Problem requirements:
Your task is to copy all of the data exactly.

Available data:
========================================
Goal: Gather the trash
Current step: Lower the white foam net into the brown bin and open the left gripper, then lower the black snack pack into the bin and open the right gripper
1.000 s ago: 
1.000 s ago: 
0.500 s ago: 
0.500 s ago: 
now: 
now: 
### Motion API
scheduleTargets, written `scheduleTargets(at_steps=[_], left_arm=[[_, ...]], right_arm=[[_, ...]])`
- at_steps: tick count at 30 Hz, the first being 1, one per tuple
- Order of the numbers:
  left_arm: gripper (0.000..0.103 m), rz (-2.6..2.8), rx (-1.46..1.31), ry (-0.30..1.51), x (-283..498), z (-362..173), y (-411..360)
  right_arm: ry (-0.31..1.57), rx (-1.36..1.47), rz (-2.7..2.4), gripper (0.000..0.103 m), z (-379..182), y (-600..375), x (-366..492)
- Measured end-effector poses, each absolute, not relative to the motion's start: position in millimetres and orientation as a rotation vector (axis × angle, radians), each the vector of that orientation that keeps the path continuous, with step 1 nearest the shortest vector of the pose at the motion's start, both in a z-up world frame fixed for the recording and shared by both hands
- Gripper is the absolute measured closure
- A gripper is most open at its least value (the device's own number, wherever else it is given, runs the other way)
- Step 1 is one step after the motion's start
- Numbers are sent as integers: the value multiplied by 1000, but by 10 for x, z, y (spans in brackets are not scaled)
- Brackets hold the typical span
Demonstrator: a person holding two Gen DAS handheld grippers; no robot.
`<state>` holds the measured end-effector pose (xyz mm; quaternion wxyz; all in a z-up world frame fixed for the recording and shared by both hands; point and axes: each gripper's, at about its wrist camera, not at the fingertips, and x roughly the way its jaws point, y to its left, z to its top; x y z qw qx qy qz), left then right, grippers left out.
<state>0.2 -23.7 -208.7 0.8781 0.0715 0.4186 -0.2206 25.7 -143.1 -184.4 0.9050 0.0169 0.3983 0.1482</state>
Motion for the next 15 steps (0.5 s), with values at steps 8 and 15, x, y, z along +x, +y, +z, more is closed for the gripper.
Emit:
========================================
Finished task:
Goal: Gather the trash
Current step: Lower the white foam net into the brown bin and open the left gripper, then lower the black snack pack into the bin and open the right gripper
1.000 s ago: 
1.000 s ago: 
0.500 s ago: 
0.500 s ago: 
now: 
now: 
### Motion API
scheduleTargets, written `scheduleTargets(at_steps=[_], left_arm=[[_, ...]], right_arm=[[_, ...]])`
- at_steps: tick count at 30 Hz, the first being 1, one per tuple
- Order of the numbers:
  left_arm: gripper (0.000..0.103 m), rz (-2.6..2.8), rx (-1.46..1.31), ry (-0.30..1.51), x (-283..498), z (-362..173), y (-411..360)
  right_arm: ry (-0.31..1.57), rx (-1.36..1.47), rz (-2.7..2.4), gripper (0.000..0.103 m), z (-379..182), y (-600..375), x (-366..492)
- Measured end-effector poses, each absolute, not relative to the motion's start: position in millimetres and orientation as a rotation vector (axis × angle, radians), each the vector of that orientation that keeps the path continuous, with step 1 nearest the shortest vector of the pose at the motion's start, both in a z-up world frame fixed for the recording and shared by both hands
- Gripper is the absolute measured closure
- A gripper is most open at its least value (the device's own number, wherever else it is given, runs the other way)
- Step 1 is one step after the motion's start
- Numbers are sent as integers: the value multiplied by 1000, but by 10 for x, z, y (spans in brackets are not scaled)
- Brackets hold the typical span
Demonstrator: a person holding two Gen DAS handheld grippers; no robot.
`<state>` holds the measured end-effector pose (xyz mm; quaternion wxyz; all in a z-up world frame fixed for the recording and shared by both hands; point and axes: each gripper's, at about its wrist camera, not at the fingertips, and x roughly the way its jaws point, y to its left, z to its top; x y z qw qx qy qz), left then right, grippers left out.
<state>0.2 -23.7 -208.7 0.8781 0.0715 0.4186 -0.2206 25.7 -143.1 -184.4 0.9050 0.0169 0.3983 0.1482</state>
Motion for the next 15 steps (0.5 s), with values at steps 8 and 15, x, y, z along +x, +y, +z, more is closed for the gripper.
Emit:

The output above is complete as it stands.